Each word in the data below should be copied exactly; the images should not.

Record set:
*** Block opens ***
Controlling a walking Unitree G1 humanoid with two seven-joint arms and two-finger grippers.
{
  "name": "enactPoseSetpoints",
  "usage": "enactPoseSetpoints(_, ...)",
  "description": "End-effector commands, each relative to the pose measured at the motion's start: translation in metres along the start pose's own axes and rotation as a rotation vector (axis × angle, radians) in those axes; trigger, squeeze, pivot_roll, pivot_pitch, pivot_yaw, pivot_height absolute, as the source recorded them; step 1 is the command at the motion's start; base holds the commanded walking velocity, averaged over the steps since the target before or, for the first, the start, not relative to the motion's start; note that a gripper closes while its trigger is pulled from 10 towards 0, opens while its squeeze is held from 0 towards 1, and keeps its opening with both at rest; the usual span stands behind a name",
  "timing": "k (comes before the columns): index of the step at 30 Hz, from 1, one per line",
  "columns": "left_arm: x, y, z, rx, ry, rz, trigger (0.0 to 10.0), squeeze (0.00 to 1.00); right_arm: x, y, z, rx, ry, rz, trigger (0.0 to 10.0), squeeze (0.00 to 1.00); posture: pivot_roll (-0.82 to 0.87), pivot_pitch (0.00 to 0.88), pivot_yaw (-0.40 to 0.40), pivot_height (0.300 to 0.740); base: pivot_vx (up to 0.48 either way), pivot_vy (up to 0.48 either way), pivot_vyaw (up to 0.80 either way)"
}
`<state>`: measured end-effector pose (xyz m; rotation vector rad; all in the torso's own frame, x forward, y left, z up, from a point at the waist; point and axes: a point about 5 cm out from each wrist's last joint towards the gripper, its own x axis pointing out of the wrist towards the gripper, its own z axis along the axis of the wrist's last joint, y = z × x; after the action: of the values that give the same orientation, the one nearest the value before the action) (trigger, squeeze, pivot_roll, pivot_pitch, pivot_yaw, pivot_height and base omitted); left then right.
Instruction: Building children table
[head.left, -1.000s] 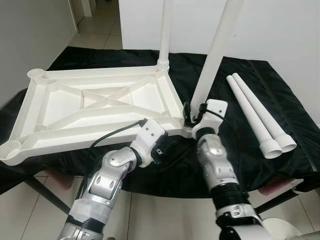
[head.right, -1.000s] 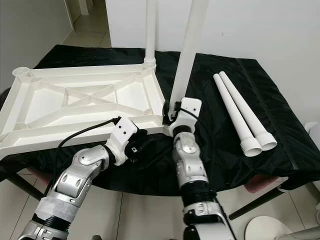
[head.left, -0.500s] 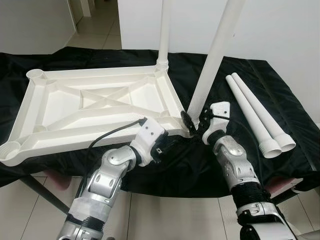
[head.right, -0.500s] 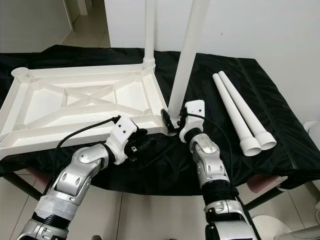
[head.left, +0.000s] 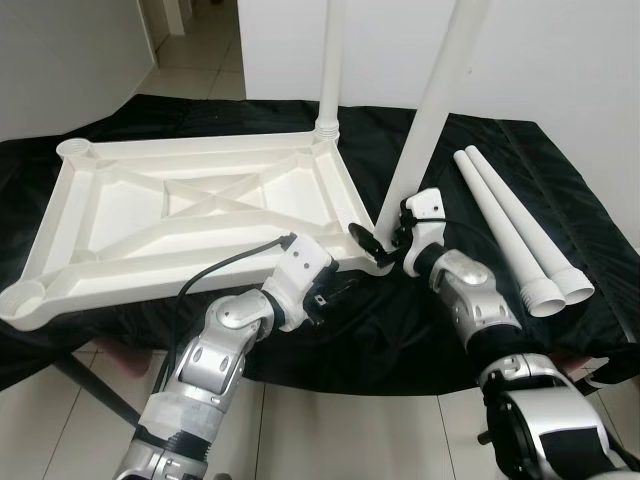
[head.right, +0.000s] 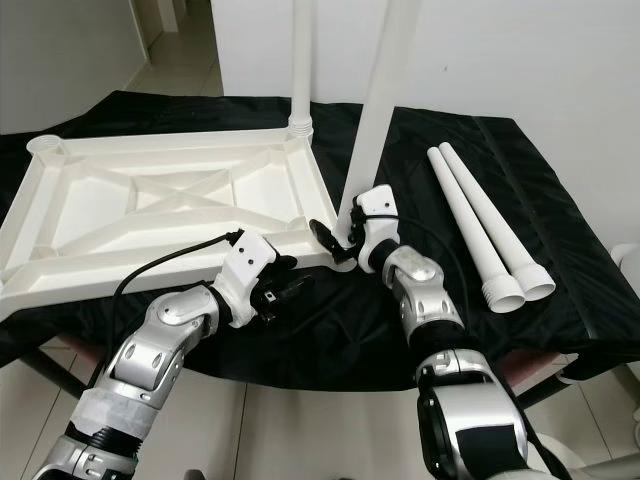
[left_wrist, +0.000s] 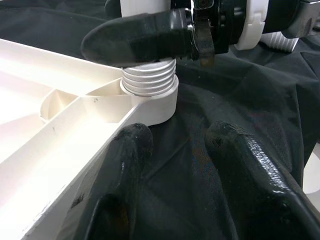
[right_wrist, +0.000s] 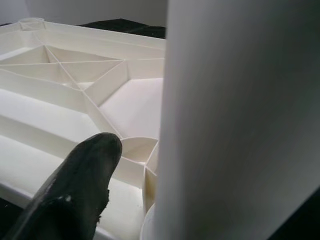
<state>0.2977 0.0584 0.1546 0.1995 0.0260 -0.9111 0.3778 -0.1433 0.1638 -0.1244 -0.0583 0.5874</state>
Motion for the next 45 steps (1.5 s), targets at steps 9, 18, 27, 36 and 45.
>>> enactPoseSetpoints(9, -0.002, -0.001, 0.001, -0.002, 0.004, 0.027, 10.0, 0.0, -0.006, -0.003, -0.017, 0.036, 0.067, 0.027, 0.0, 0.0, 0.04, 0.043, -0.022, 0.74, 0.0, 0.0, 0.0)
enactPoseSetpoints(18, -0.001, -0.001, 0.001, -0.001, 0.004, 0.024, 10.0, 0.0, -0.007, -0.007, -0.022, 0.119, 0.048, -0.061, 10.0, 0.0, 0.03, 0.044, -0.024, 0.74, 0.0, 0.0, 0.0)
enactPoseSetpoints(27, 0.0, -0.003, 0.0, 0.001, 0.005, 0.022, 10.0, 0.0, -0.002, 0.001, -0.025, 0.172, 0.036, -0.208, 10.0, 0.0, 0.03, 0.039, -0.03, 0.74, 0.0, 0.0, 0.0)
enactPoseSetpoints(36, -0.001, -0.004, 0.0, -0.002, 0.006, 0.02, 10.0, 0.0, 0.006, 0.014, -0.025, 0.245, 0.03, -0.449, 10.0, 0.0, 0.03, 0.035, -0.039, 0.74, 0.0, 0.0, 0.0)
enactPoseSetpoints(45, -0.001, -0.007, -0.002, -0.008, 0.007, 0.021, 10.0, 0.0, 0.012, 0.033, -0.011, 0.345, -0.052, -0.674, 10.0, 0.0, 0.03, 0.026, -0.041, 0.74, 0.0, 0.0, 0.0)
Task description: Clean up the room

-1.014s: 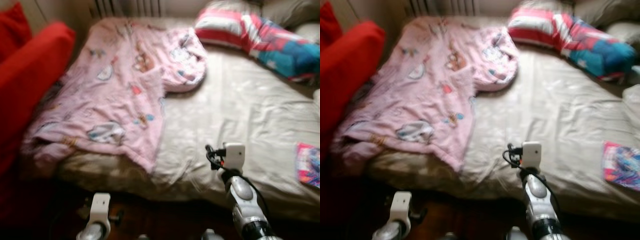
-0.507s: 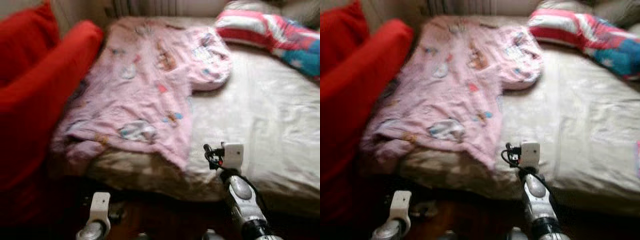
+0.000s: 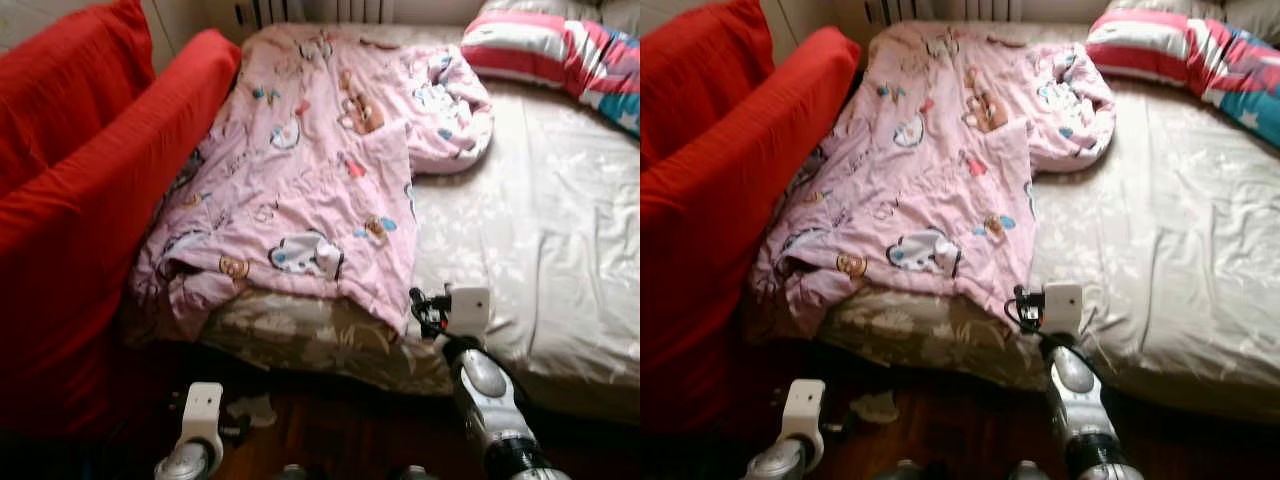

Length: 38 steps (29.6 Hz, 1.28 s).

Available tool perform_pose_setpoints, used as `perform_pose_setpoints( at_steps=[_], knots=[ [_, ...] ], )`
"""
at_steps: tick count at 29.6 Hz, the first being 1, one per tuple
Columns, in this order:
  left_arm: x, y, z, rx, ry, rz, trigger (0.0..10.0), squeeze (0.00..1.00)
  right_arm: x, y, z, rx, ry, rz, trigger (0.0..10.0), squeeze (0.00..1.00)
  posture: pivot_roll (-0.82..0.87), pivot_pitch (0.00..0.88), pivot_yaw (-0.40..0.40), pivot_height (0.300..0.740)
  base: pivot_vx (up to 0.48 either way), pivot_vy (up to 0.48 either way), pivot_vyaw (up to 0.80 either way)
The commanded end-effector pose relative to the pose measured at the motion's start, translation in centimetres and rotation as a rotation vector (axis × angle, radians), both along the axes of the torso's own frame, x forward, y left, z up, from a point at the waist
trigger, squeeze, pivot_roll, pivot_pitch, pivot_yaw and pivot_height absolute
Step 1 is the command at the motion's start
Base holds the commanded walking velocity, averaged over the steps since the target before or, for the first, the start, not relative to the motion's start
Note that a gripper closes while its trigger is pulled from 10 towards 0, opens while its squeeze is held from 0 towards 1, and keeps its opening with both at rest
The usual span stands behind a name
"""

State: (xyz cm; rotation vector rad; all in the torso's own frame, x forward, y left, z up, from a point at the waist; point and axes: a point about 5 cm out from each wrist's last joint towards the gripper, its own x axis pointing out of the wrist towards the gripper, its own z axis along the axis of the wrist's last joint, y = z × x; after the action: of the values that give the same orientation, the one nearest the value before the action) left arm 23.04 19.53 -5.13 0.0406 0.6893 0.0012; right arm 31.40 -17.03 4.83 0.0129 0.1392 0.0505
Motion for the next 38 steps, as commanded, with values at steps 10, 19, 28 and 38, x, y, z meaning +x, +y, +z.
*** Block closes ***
Exercise solution:
Controlling a walking Unitree G1 humanoid with two seven-joint arms and two-finger grippers.
{
  "name": "enactPoseSetpoints",
  "usage": "enactPoseSetpoints(_, ...)",
  "description": "End-effector commands, each relative to the pose measured at the motion's start: translation in metres along the start pose's own axes and rotation as a rotation vector (axis × angle, radians) in those axes; trigger, squeeze, pivot_roll, pivot_pitch, pivot_yaw, pivot_height absolute, as the source recorded them; step 1 is the command at the motion's start; base holds the commanded walking velocity, averaged over the steps since the target before or, for the first, the start, not relative to the motion's start; note that a gripper closes while its trigger is pulled from 10 towards 0, opens while its squeeze is held from 0 towards 1, and keeps its opening with both at rest; the usual span stands behind a name",
  "timing": "k (comes before the columns): index of the step at 30 Hz, from 1, one per line",
  "columns": "left_arm: x, y, z, rx, ry, rz, trigger (0.0 to 10.0), squeeze (0.00 to 1.00); right_arm: x, y, z, rx, ry, rz, trigger (0.0 to 10.0), squeeze (0.00 to 1.00); posture: pivot_roll (-0.82 to 0.87), pivot_pitch (0.00 to 0.88), pivot_yaw (-0.40 to 0.40), pivot_height (0.300 to 0.740); base: pivot_vx (up to 0.48 either way), pivot_vy (up to 0.48 either way), pivot_vyaw (up to 0.80 either way)"
}
`<state>`: measured end-effector pose (xyz m; rotation vector rad; all in the torso's own frame, x forward, y left, z up, from a point at the waist; point and axes: a point about 5 cm out from each wrist's last joint towards the gripper, its own x axis pointing out of the wrist towards the gripper, its own z axis along the axis of the wrist's last joint, y = z × x; after the action: of the values that give the same orientation, the one nearest the value before the action) (trigger, squeeze, pivot_roll, pivot_pitch, pivot_yaw, pivot_height and base omitted); left then right.
Instruction: Building children table
[head.left, -1.000s] 
[head.right, -1.000s] 
[head.left, -0.500s] 
[head.right, -0.500s] 
[head.left, +0.000s] 
[head.right, +0.000s] 
[left_wrist, +0.000s] 
[right_wrist, +0.000s] 
<state>0.2977 0.0584 0.1546 0.1995 0.0260 -0.9111 0.3778 -0.1433 0.1638 -0.1244 -0.0583 0.5874</state>
Motion for the next 45 steps (1.5 s), targets at steps 9, 18, 27, 36 and 45.
>>> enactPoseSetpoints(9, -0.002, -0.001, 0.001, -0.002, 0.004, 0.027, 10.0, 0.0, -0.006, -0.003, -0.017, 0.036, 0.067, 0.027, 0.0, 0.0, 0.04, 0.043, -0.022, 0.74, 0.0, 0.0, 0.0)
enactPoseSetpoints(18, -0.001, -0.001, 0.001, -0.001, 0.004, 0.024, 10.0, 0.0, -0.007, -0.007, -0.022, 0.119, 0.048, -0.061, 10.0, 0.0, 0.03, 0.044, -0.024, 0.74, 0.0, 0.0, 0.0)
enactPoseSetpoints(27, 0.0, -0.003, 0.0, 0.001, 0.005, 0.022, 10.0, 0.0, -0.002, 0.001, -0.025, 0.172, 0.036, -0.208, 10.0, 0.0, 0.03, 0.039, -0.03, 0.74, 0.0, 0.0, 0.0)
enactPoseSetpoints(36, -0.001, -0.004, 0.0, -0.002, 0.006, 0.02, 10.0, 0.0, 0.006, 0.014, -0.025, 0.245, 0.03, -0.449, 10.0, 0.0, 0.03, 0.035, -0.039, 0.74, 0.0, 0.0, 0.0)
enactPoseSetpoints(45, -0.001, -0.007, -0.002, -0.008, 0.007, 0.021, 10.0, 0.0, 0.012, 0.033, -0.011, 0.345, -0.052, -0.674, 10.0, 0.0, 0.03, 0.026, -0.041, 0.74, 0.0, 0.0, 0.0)
Task description: Clean up the room

-1.014s: 
-0.507s: 
+0.000s: 

Length: 38 steps (29.6 Hz, 1.28 s).

Available tool perform_pose_setpoints, used as `perform_pose_setpoints( at_steps=[_], knots=[ [_, ...] ], )`
"""
at_steps: tick count at 29.6 Hz, the first being 1, one per tuple
Columns, in this order:
  left_arm: x, y, z, rx, ry, rz, trigger (0.0..10.0), squeeze (0.00..1.00)
  right_arm: x, y, z, rx, ry, rz, trigger (0.0..10.0), squeeze (0.00..1.00)
  posture: pivot_roll (-0.82..0.87), pivot_pitch (0.00..0.88), pivot_yaw (-0.40..0.40), pivot_height (0.300..0.740)
  base: pivot_vx (up to 0.48 either way), pivot_vy (up to 0.48 either way), pivot_vyaw (up to 0.80 either way)
The commanded end-effector pose relative to the pose measured at the motion's start, translation in centimetres and rotation as a rotation vector (axis × angle, radians), both along the axes of the torso's own frame, x forward, y left, z up, from a point at the waist
trigger, squeeze, pivot_roll, pivot_pitch, pivot_yaw and pivot_height absolute
Step 1 is the command at the motion's start
Base holds the commanded walking velocity, averaged over the steps since the target before or, for the first, the start, not relative to the motion's start
Note that a gripper closes while its trigger is pulled from 10 towards 0, opens while its squeeze is held from 0 towards 1, and keeps its opening with both at rest
The usual span stands behind a name
"""

State: (xyz cm; rotation vector rad; all in the torso's own frame, x forward, y left, z up, from a point at the waist; point and axes: a point about 5 cm out from each wrist's last joint towards the gripper, its own x axis pointing out of the wrist towards the gripper, its own z axis along the axis of the wrist's last joint, y = z × x; after the action: of the values that give the same orientation, the one nearest the value before the action) left arm 23.04 19.53 -5.13 0.0406 0.6893 0.0012; right arm 31.40 -17.03 4.83 0.0129 0.1392 0.0505
Motion for the next 38 steps, as commanded, with values at steps 10, 19, 28 and 38, x, y, z meaning +x, +y, +z.

The exercise asks for nothing further.